Sitemap

A list of all the posts and pages found on the site. For you robots out there is an XML version available for digesting as well.

Pages

Posts

Blog Post number 4

less than 1 minute read

Published:

This is a sample blog post. Lorem ipsum I can’t remember the rest of lorem ipsum and don’t have an internet connection right now. Testing testing testing this blog post. Blog posts are cool.

Blog Post number 3

less than 1 minute read

Published:

This is a sample blog post. Lorem ipsum I can’t remember the rest of lorem ipsum and don’t have an internet connection right now. Testing testing testing this blog post. Blog posts are cool.

Blog Post number 2

less than 1 minute read

Published:

This is a sample blog post. Lorem ipsum I can’t remember the rest of lorem ipsum and don’t have an internet connection right now. Testing testing testing this blog post. Blog posts are cool.

Blog Post number 1

less than 1 minute read

Published:

This is a sample blog post.
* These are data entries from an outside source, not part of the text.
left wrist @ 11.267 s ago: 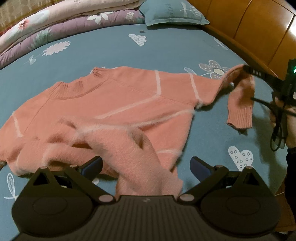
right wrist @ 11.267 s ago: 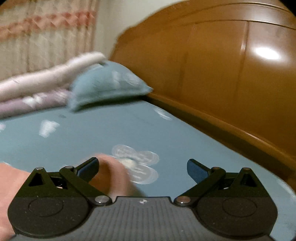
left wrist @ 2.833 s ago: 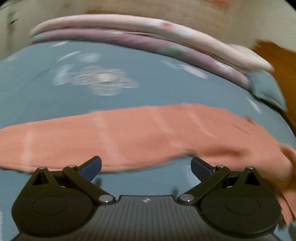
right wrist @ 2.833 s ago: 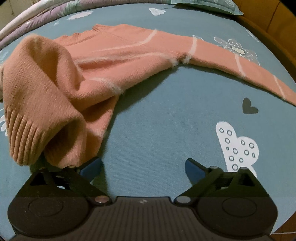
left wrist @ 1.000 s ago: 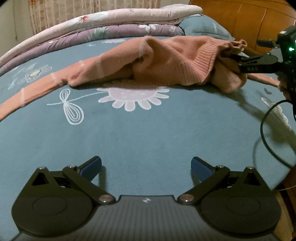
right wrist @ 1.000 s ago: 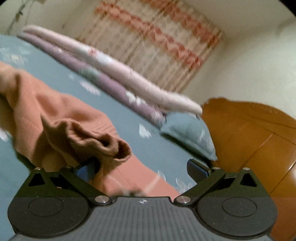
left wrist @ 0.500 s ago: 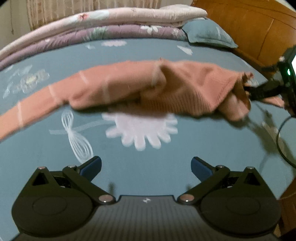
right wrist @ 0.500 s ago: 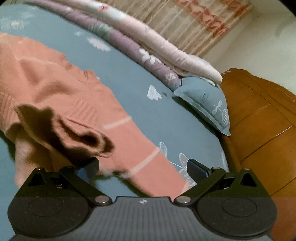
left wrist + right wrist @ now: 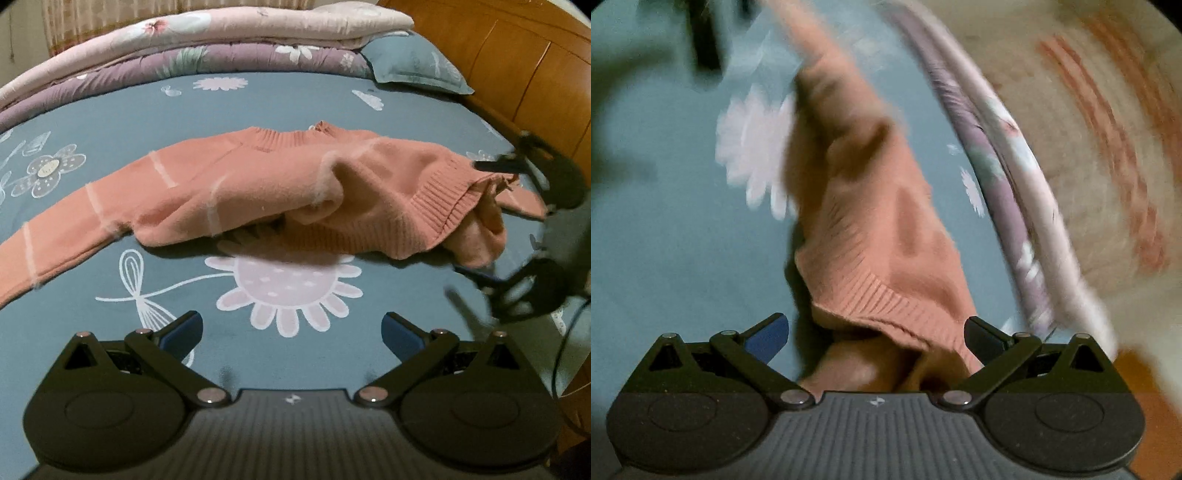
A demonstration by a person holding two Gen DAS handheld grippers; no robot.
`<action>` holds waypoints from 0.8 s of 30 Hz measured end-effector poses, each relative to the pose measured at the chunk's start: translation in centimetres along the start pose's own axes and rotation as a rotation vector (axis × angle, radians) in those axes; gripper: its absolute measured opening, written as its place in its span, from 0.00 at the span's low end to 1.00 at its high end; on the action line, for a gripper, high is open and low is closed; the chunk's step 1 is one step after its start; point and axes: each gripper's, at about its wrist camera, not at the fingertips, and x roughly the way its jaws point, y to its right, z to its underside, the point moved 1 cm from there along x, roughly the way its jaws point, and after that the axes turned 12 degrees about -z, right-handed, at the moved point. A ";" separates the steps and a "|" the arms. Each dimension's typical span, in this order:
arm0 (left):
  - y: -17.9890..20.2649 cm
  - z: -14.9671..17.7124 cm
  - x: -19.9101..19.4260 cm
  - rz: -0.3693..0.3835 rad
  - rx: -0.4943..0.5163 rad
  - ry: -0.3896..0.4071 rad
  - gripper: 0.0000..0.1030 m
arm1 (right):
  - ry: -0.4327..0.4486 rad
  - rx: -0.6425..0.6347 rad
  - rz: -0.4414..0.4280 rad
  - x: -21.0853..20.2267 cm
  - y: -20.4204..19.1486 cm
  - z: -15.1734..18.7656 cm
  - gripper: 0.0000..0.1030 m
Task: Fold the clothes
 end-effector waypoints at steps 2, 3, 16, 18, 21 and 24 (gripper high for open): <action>0.4 0.5 0.2 0.000 0.021 -0.014 0.99 | -0.052 -0.144 0.067 2.1 -0.9 0.1 1.00; 0.6 0.7 0.3 0.000 0.032 -0.020 0.99 | -0.059 -0.186 0.083 2.6 -1.1 0.2 1.00; 2.1 2.0 0.3 0.030 0.097 -0.046 0.99 | 0.204 -0.039 0.110 -1.1 1.3 -1.5 1.00; 2.2 2.0 0.2 0.028 0.102 -0.047 0.99 | 0.148 -0.090 0.086 -0.2 0.4 -0.8 1.00; 2.3 2.1 0.3 0.030 0.106 -0.048 0.99 | 0.103 -0.165 0.083 0.9 -0.8 0.1 1.00; 2.3 2.2 0.3 0.031 0.105 -0.051 0.99 | 0.127 -0.166 0.126 1.9 -1.0 -0.5 1.00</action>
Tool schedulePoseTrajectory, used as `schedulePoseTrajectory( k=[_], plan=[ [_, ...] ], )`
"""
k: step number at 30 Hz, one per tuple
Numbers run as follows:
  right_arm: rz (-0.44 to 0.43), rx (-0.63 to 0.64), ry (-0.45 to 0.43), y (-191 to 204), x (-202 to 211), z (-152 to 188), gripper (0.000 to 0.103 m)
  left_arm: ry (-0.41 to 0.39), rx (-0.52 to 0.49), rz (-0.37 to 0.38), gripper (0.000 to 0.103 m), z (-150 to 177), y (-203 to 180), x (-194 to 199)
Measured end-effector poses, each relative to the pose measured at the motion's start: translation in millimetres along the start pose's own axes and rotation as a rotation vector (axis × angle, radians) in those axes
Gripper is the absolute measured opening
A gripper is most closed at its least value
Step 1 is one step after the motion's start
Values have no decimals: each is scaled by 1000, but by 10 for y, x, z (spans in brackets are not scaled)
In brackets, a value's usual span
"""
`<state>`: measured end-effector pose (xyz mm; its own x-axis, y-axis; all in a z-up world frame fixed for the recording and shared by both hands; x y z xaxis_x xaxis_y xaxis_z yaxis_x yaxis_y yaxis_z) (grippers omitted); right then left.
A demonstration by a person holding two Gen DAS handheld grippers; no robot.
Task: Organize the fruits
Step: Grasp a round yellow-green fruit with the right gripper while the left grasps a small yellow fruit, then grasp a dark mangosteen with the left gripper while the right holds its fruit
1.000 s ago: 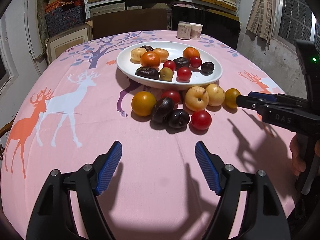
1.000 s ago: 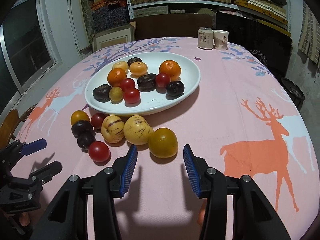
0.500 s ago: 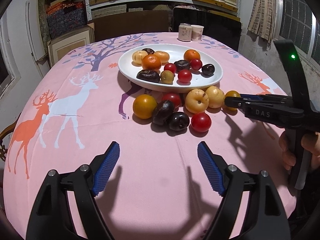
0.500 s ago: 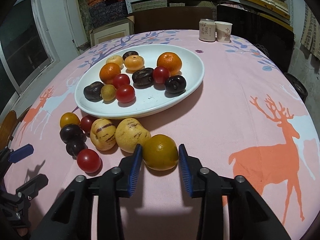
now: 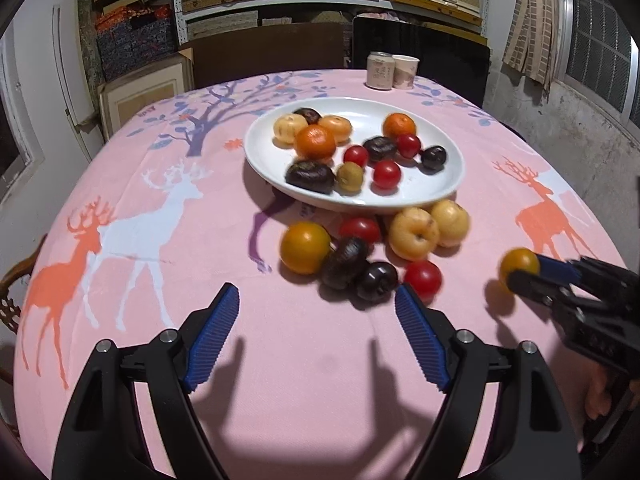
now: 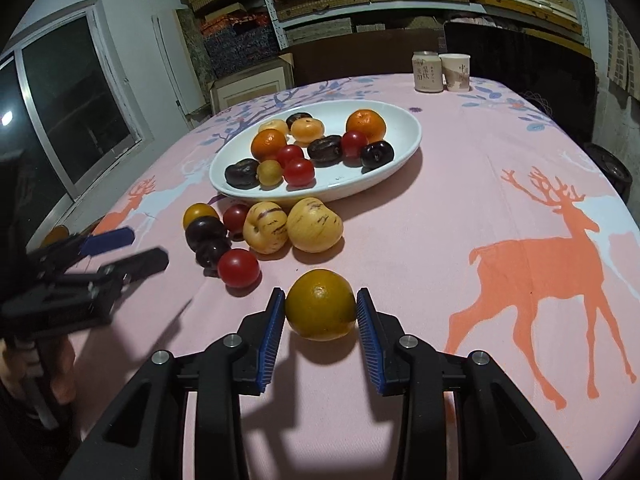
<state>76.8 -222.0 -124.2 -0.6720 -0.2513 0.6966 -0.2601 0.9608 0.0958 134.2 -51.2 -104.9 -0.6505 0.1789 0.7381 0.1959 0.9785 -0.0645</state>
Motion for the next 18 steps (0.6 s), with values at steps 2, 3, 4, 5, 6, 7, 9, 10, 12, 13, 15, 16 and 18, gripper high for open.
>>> schedulePoseTrajectory(
  k=[2, 3, 4, 5, 6, 7, 9, 10, 12, 13, 15, 16, 18],
  plan=[
    [-2, 7, 9, 15, -16, 2, 37, 15, 15, -27, 78, -85, 97, -109],
    [-6, 5, 11, 12, -20, 0, 37, 27, 30, -22, 78, -111, 135, -156],
    [-13, 1, 11, 7, -22, 0, 37, 42, 47, -21, 77, -127, 167, -208],
    [-18, -6, 13, -6, -28, -1, 37, 57, 53, -14, 76, -118, 171, -239],
    [-20, -10, 14, -10, -29, 3, 37, 73, 48, 9, 74, -102, 128, -266],
    [-23, -14, 16, -15, -34, 5, 37, 76, 31, 18, 74, -84, 62, -276],
    [-25, -12, 19, -14, -45, 5, 37, 52, -11, -2, 74, -66, -52, -279],
    [-26, -9, 20, -11, -52, 1, 37, 46, -19, -7, 72, -69, -87, -289],
    [-26, -7, 19, -6, -52, 0, 37, 69, 7, 23, 53, -92, -111, -360],
    [-26, -8, 18, -10, -52, -2, 37, 84, 26, 50, 46, -99, -119, -389],
    [-26, -12, 14, -15, -49, -1, 37, 89, 51, 69, 39, -121, -104, -399],
    [-28, -14, 11, -17, -45, 0, 37, 89, 44, 70, 39, -114, -120, -397],
    [-29, -14, 12, -17, -45, 2, 37, 83, 19, 77, 39, -87, -176, -383]
  ],
)
Point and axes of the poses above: each gripper's, at about its wrist camera, not at the fingertips, and x roughly against the way its jaws point, y to its left, z to its underside, the point moved 6 cm from there along -x, roughly the way its jaws point, and after that the axes turned 9 degrees about x, right-handed, at the moved point
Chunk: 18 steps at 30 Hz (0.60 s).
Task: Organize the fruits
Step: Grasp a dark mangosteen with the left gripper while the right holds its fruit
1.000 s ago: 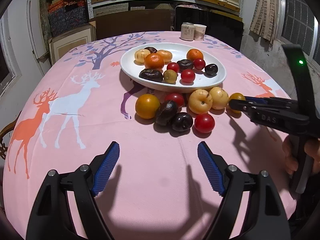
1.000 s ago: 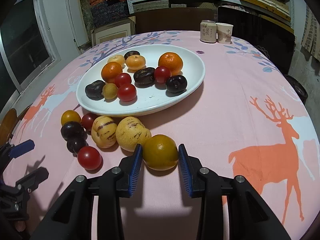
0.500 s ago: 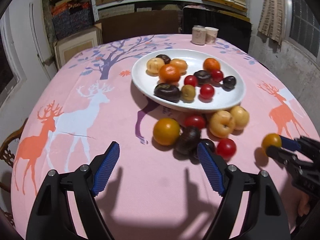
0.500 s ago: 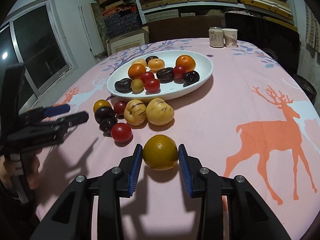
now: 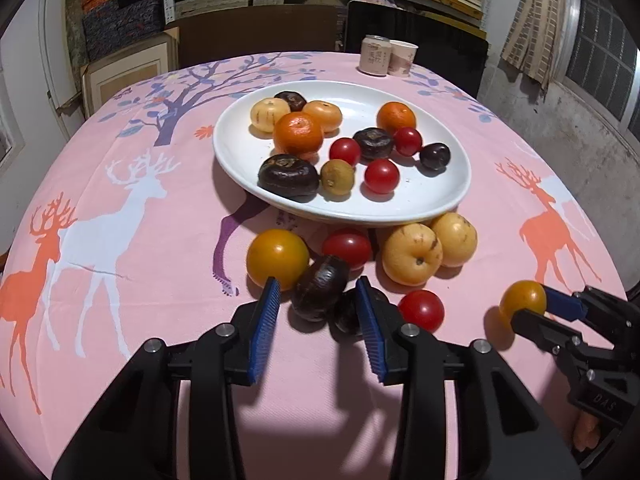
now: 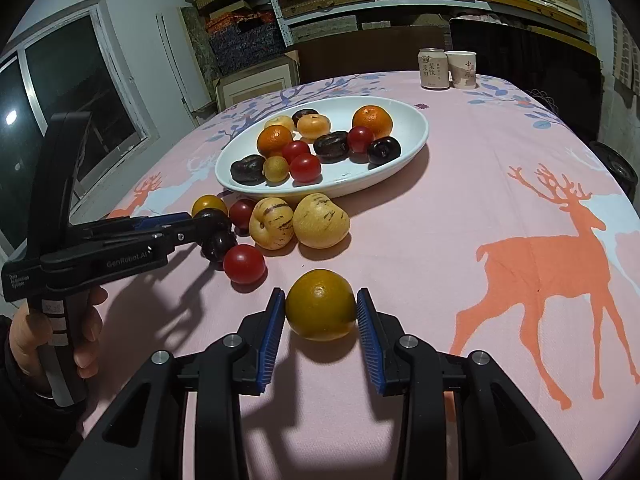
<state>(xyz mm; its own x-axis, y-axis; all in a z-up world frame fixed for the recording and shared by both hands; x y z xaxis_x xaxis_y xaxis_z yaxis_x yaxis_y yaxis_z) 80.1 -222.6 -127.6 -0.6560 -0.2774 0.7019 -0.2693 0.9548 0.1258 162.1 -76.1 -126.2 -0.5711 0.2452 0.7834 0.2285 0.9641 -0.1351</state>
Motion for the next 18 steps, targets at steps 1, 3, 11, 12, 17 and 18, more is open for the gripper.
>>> schedulePoseTrajectory(
  k=[1, 3, 11, 12, 17, 18],
  plan=[
    [-2, 2, 0, 1, 2, 0, 37, -2, -11, 4, 39, 10, -31, 2],
    [-1, 4, 0, 2, 6, 3, 37, -6, -34, 10, 39, 10, -96, -1],
    [-6, -7, -13, -1, 27, 8, 37, 20, 38, 87, 51, -31, -83, -107],
    [-9, -9, -12, -2, 25, 10, 37, 20, 42, 104, 45, -26, -73, -87],
    [-16, -9, -13, 8, 25, 9, 37, 25, 59, 105, 39, 45, 26, -3],
    [-17, -11, -12, 4, 22, 8, 37, 20, 57, 97, 31, 57, 47, 25]
  ],
)
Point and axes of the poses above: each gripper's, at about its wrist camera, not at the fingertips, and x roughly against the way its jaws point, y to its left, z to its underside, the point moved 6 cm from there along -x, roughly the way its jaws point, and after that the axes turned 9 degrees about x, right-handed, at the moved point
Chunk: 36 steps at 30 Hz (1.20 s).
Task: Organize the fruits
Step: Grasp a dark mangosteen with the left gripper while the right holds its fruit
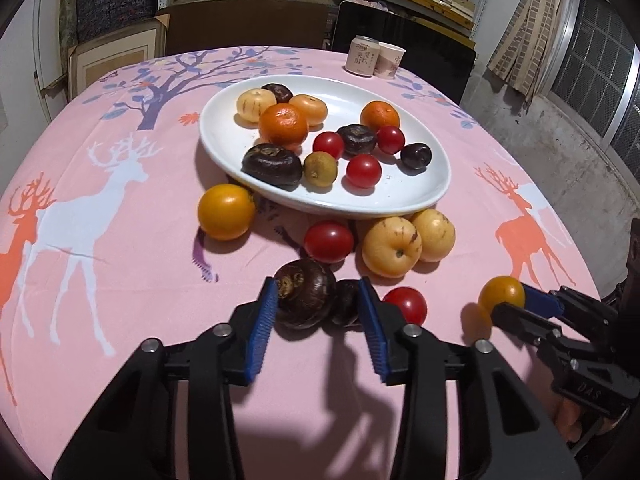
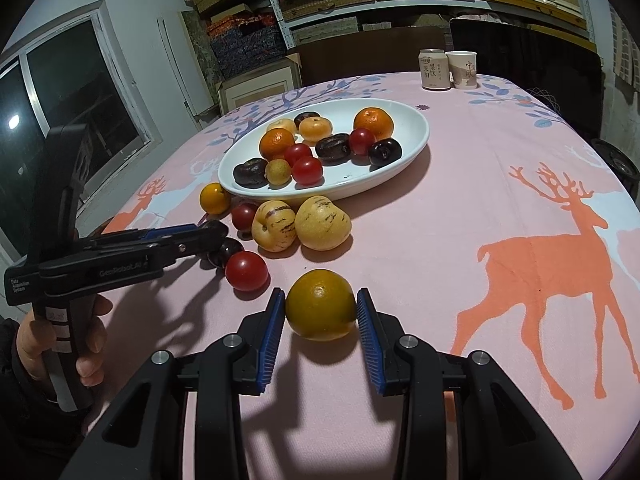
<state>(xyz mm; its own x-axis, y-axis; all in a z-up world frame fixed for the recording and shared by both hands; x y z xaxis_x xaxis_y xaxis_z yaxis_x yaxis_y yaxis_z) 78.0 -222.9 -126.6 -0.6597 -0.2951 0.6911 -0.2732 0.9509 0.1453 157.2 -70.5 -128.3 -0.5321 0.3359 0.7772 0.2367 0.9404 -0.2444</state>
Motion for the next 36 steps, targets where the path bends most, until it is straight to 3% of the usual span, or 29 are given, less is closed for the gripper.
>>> schedulePoseTrajectory(
  k=[1, 4, 10, 11, 13, 15, 20, 22, 23, 31, 36],
  plan=[
    [0, -1, 0, -1, -1, 0, 37, 5, 3, 1, 27, 9, 18, 22],
    [1, 0, -2, -3, 2, -3, 37, -4, 12, 29, 26, 29, 37, 154],
    [5, 1, -2, -2, 2, -9, 37, -11, -94, -58, 28, 115, -26, 185],
    [6, 0, -2, -6, 4, -10, 37, -17, -95, -68, 33, 109, -23, 169],
    [6, -3, -3, -14, 4, -11, 37, -40, -59, -61, 68, 54, -5, 143],
    [8, -4, -4, -17, 5, -11, 37, -46, -12, -45, 72, 5, 26, 95],
    [2, -9, -5, -25, 5, -9, 37, 51, 157, 65, 70, 25, 163, -153],
    [-1, -7, -5, -20, 5, -10, 37, 38, 173, 111, 42, 5, 164, -106],
    [-3, -7, -4, -18, 3, -9, 37, 38, 178, 129, 39, -5, 162, -77],
    [-3, -7, -6, -18, 9, -9, 37, -16, 112, 28, 34, -9, 115, 14],
    [-2, -9, -9, -20, 19, -9, 37, -11, 130, 3, 38, -99, 156, -44]
  ],
)
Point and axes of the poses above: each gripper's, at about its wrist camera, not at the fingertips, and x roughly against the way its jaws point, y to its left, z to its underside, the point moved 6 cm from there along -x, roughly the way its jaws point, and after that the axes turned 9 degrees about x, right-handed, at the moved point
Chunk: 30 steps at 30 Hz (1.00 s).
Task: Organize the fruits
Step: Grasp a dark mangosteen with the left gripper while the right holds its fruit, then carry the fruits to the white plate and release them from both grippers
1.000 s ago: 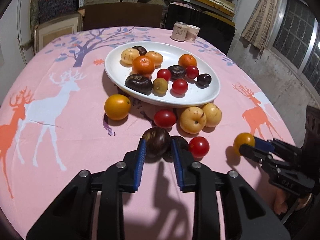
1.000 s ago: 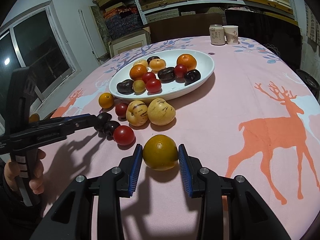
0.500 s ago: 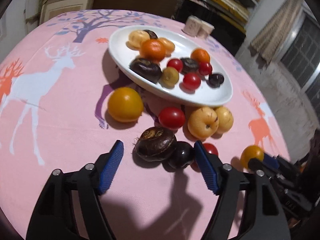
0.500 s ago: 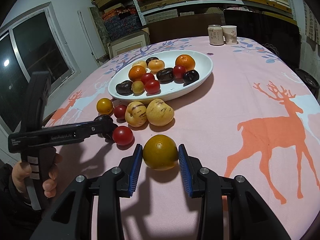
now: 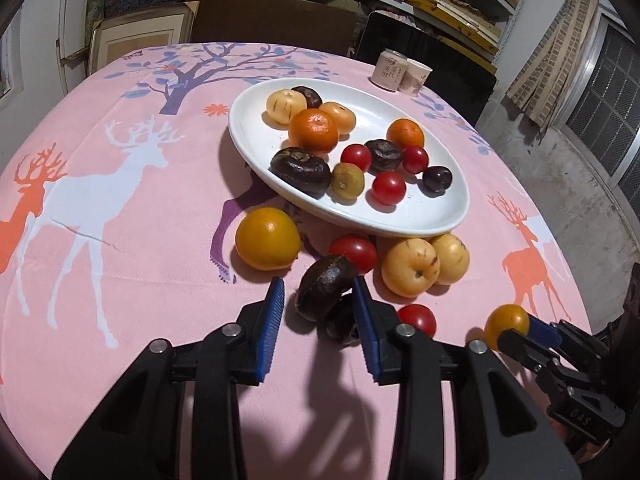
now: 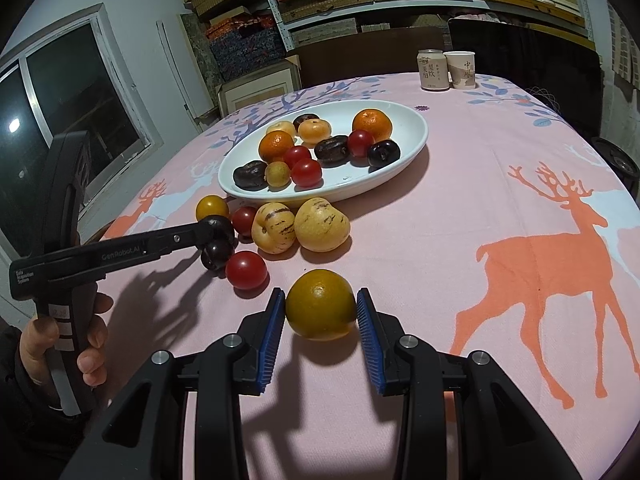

Lorem ipsum I can’t remember the rest of lorem ipsum and don’t have an internet connection right now. Testing testing testing this blog post. Blog posts are cool.

portfolio

projects

Egocentric Gaze Prediction

This paper is about predicting gaze in egocentric videos by exploiting temporal context between gaze fixations.

Hand Manipulation Understanding

Abstract

The goal of this work is to automate the understanding of natural hand-object manipulation by developing computer vision- based techniques. Our hypothesis is that it is necessary to model the grasp types of hands and the attributes of manipulated objects in order to accurately recognize manipulation actions. Specifically, we focus on recognizing hand grasp types, object attributes and actions from a single image within an unified model. First, we explore the contextual relationship between grasp types and object attributes, and show how that context can be used to boost the recognition of both grasp types and object attributes. Second, we propose to model actions with grasp types and object attributes based on the hypothesis that grasp types and object attributes contain complementary information for characterizing different actions. Our proposed action model outperforms traditional appearance-based models which are not designed to take into account semantic constraints such as grasp types or object attributes. Experiment results on public egocentric activities datasets strongly support our hypothesis.

publications

A scalable approach for understanding the visual structures of hand grasps

Published in IEEE International Conference on Robotics and Automation (ICRA), 2015

This paper is about recognizing and analyzing daily hand grasp usage with a wearable camera

Recommended citation: M. Cai, K.M. Kitani, and Y. Sato, "A scalable approach for understanding the visual structures of hand grasps," Proceedings of IEEE International Conference on Robotics and Automation (ICRA), pp. 1360-1366, 2015.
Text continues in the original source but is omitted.